» About this task
Tally up the lines below with "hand" in them. Answer with the number only.

» Given data
-*-*-

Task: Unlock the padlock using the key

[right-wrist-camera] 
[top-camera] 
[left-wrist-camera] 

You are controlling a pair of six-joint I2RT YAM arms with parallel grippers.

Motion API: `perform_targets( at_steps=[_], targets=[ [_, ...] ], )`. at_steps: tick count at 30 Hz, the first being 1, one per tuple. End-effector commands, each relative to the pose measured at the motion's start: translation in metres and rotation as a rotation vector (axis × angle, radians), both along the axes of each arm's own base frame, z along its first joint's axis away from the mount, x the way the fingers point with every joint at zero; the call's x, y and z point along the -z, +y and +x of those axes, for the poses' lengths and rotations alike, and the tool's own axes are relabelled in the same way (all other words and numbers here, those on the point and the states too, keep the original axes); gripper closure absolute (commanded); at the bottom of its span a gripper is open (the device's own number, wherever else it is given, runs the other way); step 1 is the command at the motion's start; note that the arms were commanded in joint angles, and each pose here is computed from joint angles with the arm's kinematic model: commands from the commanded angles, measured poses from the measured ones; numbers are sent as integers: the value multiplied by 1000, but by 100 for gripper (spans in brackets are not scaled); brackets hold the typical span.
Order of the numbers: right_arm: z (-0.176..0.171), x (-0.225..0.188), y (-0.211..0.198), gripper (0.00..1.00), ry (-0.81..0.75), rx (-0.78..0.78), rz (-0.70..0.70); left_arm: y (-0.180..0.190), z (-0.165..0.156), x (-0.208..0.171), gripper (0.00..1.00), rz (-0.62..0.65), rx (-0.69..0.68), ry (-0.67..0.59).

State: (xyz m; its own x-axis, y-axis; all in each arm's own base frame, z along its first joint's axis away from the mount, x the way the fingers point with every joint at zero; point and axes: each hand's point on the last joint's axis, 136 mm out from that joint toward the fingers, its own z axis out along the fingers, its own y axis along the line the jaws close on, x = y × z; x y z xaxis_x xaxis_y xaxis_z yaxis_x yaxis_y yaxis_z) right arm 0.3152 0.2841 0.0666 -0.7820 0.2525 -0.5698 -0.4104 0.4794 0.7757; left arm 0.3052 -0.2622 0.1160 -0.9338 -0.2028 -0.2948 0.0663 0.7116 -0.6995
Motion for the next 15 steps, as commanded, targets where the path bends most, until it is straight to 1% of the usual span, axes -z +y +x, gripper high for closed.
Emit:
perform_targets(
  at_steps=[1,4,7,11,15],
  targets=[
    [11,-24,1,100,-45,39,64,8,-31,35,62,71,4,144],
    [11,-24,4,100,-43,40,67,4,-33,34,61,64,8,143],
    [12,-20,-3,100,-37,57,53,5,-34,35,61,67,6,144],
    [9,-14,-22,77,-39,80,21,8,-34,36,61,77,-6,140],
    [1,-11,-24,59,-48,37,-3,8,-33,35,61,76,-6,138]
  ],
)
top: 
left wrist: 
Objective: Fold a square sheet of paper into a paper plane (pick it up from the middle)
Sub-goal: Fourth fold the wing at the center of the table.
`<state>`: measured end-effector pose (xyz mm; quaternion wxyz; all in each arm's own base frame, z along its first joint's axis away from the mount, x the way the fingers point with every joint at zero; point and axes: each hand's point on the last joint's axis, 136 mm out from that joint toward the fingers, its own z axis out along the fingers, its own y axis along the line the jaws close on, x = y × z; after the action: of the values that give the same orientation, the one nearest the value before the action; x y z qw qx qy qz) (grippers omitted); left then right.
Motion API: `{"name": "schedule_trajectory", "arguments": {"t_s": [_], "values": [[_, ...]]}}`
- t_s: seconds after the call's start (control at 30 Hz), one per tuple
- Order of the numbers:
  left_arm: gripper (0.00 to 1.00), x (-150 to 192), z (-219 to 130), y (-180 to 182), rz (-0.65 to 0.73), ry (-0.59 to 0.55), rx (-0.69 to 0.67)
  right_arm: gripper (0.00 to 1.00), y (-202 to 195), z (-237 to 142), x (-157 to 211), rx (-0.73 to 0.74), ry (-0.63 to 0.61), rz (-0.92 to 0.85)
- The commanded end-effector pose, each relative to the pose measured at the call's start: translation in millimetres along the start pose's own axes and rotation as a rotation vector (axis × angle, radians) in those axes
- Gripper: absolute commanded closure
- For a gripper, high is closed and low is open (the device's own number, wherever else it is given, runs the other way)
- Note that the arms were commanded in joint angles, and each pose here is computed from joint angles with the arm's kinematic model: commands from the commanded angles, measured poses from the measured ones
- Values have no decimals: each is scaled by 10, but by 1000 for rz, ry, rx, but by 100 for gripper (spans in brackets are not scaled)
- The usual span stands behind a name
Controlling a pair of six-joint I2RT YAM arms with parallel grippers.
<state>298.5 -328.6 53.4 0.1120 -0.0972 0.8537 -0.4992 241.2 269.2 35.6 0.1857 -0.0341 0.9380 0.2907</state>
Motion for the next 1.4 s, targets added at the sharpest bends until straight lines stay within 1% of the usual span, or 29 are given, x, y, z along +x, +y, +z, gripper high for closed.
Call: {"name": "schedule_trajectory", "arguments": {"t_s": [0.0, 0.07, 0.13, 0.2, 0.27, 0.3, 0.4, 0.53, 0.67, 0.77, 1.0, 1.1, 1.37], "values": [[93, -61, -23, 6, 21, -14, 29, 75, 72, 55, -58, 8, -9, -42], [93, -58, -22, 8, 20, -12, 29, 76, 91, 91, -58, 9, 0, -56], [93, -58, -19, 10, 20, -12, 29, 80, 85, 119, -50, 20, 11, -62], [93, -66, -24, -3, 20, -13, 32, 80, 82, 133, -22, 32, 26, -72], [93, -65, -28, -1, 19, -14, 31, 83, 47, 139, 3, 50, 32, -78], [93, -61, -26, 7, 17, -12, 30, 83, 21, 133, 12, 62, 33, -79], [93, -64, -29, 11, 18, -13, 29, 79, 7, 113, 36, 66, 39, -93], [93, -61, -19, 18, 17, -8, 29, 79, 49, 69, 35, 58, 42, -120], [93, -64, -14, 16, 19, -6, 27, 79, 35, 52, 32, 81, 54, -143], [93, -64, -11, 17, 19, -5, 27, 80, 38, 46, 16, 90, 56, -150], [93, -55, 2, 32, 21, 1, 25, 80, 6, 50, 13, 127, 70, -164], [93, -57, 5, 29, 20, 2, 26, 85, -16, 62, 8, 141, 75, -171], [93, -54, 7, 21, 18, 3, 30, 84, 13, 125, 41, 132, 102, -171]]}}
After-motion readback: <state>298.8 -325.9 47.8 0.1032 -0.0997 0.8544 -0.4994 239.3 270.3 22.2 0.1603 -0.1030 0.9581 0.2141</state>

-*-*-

» Reply
2